### Data section
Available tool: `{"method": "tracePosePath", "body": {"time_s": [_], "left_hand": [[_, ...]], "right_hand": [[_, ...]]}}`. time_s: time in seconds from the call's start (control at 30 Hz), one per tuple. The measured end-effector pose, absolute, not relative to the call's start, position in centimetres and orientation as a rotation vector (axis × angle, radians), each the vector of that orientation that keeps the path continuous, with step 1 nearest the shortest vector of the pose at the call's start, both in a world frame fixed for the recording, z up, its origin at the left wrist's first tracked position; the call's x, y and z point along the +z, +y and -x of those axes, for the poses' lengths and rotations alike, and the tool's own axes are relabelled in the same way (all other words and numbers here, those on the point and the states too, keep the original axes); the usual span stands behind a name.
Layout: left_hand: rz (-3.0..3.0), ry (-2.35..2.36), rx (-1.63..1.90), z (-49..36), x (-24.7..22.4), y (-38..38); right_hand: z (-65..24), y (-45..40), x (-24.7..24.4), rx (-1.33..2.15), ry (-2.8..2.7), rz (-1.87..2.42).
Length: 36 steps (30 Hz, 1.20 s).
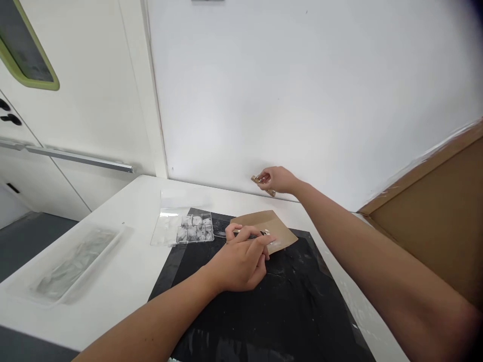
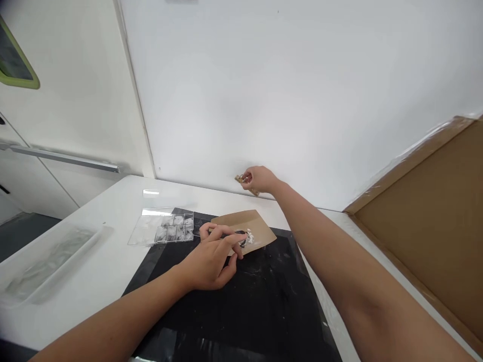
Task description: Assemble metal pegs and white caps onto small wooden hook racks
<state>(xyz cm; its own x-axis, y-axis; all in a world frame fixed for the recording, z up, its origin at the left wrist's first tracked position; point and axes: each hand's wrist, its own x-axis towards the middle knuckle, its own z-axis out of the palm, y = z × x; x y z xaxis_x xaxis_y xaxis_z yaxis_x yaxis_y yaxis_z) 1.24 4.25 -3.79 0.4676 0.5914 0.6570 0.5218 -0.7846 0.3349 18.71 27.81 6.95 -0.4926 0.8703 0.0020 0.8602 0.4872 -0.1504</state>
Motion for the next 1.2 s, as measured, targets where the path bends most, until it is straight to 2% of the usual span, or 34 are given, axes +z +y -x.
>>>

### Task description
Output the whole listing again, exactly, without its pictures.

### Written solution
Available tool: `{"method": "tracePosePath", "body": {"time_s": [_], "left_hand": [[_, ...]], "right_hand": [[_, ...]]}}`. time_s: time in seconds from the call's start (control at 30 Hz), one per tuple. The measured end-effector pose, absolute, not relative to the call's start, position in centimetres and orientation as a rotation vector (axis × angle, radians), each the vector of that orientation that keeps the path continuous, with step 1 nearest the shortest vector of the pose at the call's start, both in a world frame fixed for the recording, z up, its origin at the left wrist's first tracked position; the call's x, y and z point along the +z, +y and -x of those axes, for the poses' lengths and rotations alike, and the tool's own axes are relabelled in the same way (all other words and numbers here, those on the point and the states too, keep the original axes); the usual span stands behind a name.
Layout: left_hand: rz (-3.0..3.0), ry (-2.35..2.36), rx (-1.63..1.90), z (-49..36), x (-24.7..22.4), y (-38..38); right_hand: z (-65..24), y (-45..40), x (-24.7..24.4), rx (-1.33..2.15), ry (-2.8..2.7), rz (-1.87..2.42).
Length: 36 steps (30 Hz, 1.20 s).
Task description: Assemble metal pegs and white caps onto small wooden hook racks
<state>(xyz cm; its own x-axis, y-axis; all in a world frame fixed for the recording, z up, its origin at the left wrist's first tracked position; point and axes: each hand's wrist, its own x-axis towards the middle knuckle, its own z-axis out of the palm, y = z × x; x y z xaxis_x xaxis_y xaxis_z yaxis_x yaxis_y yaxis_z) 1.24 4.25 -3.79 0.4676 0.5914 0.6570 0.5218 -0.7846 0.3349 18.71 27.81 6.95 -0.4926 0.8703 0.0020 0.8602 0.4872 -0.1504</state>
Motion for the next 1.2 s, as measured, targets where the path bends most, until it is straight to 2% of the usual span, or 34 are given, axes +z +y -x.
>>>

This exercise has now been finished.